• To do
Given the records below, the lines starting at the line with "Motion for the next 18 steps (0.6" and ending at the line with "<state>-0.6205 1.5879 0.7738" should be output exactly, both end lines kept and pictures left out.

Excerpts from a dataset
BEGIN

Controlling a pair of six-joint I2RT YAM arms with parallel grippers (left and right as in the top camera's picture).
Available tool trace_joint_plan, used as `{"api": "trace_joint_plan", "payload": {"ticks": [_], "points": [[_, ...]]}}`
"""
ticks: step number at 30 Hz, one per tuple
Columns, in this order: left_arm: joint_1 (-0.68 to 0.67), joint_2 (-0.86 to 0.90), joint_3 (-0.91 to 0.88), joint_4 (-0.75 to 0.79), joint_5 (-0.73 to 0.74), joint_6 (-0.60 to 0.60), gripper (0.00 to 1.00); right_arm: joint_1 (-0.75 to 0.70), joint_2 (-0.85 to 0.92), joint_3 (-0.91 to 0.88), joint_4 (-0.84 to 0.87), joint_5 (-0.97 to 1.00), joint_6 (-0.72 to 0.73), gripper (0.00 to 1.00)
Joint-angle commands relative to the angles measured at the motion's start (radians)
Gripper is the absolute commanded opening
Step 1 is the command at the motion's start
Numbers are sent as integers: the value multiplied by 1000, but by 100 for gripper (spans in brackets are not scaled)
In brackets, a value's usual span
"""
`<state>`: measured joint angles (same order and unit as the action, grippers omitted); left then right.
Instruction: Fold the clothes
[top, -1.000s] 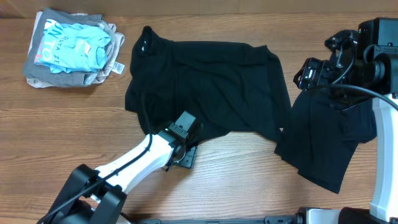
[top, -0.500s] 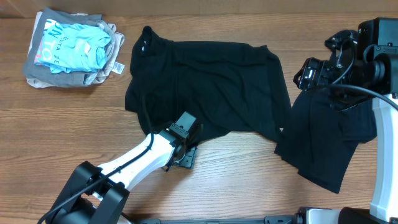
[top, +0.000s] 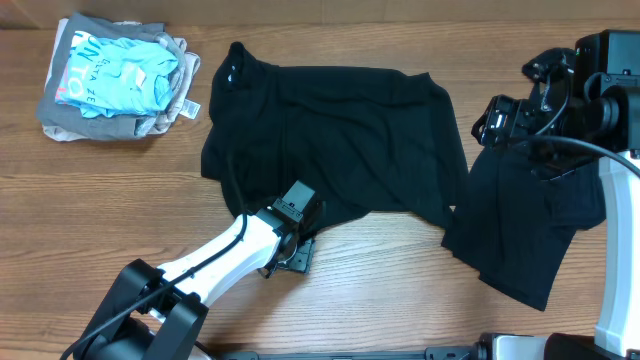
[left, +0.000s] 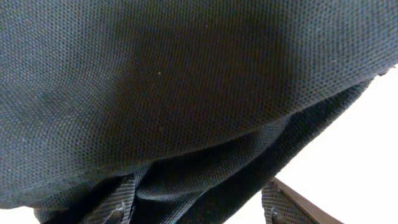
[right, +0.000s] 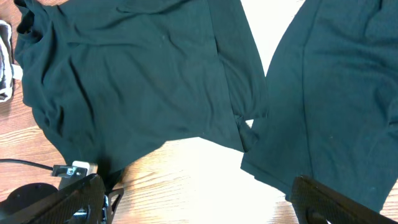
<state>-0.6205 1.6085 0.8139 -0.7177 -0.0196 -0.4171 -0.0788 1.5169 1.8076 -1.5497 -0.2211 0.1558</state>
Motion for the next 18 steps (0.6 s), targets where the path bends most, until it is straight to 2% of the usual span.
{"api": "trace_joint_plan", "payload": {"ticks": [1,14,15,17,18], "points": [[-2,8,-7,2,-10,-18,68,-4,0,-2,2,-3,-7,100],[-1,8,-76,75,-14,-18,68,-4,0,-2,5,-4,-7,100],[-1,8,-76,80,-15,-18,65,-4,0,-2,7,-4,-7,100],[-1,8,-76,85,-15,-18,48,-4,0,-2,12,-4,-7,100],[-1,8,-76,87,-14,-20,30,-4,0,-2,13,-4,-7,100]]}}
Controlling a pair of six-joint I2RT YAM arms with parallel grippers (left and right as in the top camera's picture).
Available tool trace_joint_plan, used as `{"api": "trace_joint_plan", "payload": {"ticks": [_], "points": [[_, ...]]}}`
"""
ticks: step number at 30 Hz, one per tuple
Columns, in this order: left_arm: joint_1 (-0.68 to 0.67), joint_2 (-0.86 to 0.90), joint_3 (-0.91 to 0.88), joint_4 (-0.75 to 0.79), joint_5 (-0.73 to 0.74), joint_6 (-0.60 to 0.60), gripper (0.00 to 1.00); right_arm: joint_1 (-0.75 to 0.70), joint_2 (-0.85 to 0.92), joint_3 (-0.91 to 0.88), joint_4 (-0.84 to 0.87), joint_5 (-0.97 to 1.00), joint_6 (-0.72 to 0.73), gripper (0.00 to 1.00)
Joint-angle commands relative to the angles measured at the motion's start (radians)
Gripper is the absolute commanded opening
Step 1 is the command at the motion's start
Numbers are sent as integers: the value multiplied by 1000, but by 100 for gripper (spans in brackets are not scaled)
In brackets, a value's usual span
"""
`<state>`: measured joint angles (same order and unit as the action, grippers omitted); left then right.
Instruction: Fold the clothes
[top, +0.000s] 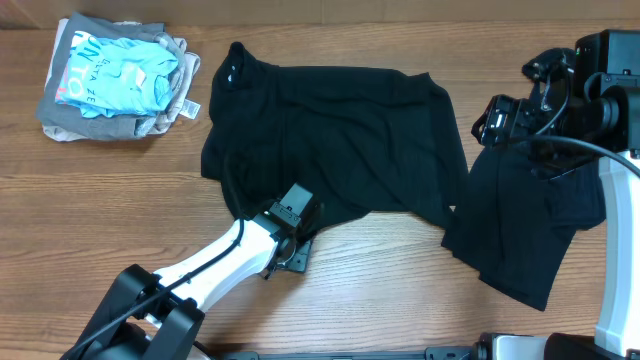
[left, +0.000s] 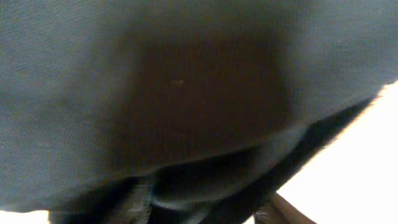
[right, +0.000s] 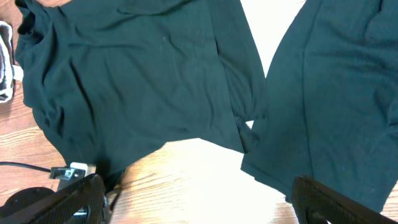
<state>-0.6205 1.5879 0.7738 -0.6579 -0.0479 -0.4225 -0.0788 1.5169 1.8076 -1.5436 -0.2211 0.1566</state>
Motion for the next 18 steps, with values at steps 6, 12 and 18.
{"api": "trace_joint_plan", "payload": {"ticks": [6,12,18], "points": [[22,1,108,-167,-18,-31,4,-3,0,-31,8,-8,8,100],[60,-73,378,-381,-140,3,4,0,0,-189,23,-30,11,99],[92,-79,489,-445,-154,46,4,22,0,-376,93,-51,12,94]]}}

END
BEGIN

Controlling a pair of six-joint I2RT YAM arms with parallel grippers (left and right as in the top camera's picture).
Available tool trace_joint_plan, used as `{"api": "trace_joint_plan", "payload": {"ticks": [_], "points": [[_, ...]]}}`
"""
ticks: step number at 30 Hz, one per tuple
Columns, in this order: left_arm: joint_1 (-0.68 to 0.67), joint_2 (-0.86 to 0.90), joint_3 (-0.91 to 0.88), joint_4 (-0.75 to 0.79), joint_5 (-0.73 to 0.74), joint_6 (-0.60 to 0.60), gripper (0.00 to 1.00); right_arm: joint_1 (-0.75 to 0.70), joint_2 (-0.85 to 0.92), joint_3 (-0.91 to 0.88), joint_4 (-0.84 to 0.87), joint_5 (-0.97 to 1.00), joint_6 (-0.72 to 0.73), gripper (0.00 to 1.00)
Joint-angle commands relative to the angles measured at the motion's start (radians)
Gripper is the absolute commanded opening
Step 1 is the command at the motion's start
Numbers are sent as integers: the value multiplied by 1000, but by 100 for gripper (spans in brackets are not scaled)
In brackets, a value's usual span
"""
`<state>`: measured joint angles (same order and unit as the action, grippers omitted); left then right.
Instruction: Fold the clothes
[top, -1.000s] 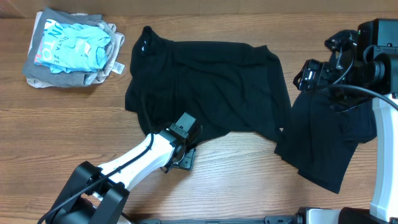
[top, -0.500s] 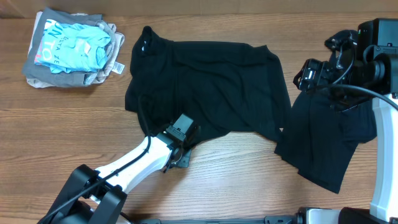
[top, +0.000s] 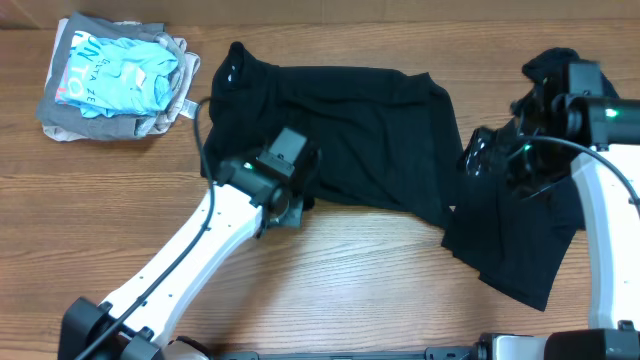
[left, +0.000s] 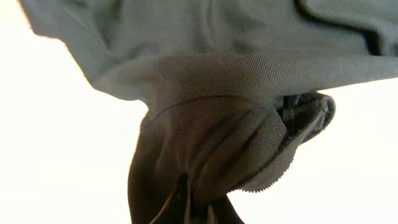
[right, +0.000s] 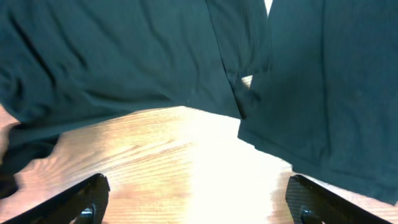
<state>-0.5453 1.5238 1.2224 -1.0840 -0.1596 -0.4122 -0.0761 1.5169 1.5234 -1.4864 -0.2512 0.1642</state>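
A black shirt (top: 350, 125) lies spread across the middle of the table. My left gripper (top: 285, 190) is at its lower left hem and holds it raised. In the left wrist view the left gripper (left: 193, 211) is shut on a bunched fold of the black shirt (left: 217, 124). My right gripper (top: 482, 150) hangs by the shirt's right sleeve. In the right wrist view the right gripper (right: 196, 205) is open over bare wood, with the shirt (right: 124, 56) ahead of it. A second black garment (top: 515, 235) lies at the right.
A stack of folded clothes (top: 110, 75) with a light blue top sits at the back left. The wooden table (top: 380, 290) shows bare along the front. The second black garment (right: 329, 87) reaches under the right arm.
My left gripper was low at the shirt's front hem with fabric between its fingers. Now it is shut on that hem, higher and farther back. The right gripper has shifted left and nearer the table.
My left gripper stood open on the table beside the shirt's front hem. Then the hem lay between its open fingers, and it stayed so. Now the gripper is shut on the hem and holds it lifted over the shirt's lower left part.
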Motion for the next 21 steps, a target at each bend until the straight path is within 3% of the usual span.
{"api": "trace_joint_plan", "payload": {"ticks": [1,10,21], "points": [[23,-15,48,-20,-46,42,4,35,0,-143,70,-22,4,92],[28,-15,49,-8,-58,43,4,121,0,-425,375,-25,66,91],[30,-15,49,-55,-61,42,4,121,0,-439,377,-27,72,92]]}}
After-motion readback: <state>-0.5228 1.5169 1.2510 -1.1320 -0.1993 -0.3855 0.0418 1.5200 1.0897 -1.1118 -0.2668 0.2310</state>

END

• Task output
Motion for the next 18 steps (0.6 s), targets where the path bends most, until it is straight to 2% of the usual span.
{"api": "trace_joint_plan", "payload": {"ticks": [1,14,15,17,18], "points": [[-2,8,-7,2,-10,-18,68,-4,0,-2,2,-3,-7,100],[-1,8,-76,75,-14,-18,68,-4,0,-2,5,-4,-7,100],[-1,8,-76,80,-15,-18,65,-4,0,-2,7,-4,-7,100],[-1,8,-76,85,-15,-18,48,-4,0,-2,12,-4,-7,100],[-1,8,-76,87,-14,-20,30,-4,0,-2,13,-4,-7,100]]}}
Controlling a pair of six-joint I2RT YAM arms with parallel grippers (left and right as in the top camera's picture).
Available tool trace_joint_plan, used as `{"api": "trace_joint_plan", "payload": {"ticks": [_], "points": [[_, ...]]}}`
"""
ticks: step number at 30 Hz, one per tuple
Columns, in this order: left_arm: joint_1 (-0.68 to 0.67), joint_2 (-0.86 to 0.90), joint_3 (-0.91 to 0.88), joint_4 (-0.75 to 0.79), joint_5 (-0.73 to 0.74), joint_6 (-0.60 to 0.60), gripper (0.00 to 1.00); right_arm: joint_1 (-0.75 to 0.70), joint_2 (-0.85 to 0.92), joint_3 (-0.91 to 0.88), joint_4 (-0.84 to 0.87), joint_5 (-0.97 to 1.00), joint_6 (-0.72 to 0.73), gripper (0.00 to 1.00)
Joint-angle commands relative to the angles measured at the motion's start (radians)
Gripper is the absolute commanded opening
Step 1 is the command at the motion's start
Numbers are sent as integers: the value multiplied by 1000, but by 100 for gripper (spans in brackets are not scaled)
In brackets, a value's usual span
"""
`<state>`: measured joint angles (same order and unit as the action, grippers omitted); left then right.
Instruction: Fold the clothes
[top, +0.000s] 
[left, +0.000s] 
[right, +0.000s] 
<state>-0.6205 1.5879 0.7738 -0.6579 -0.0479 -0.4225 -0.0788 1.5169 1.8076 -1.5436 -0.2211 0.1566</state>

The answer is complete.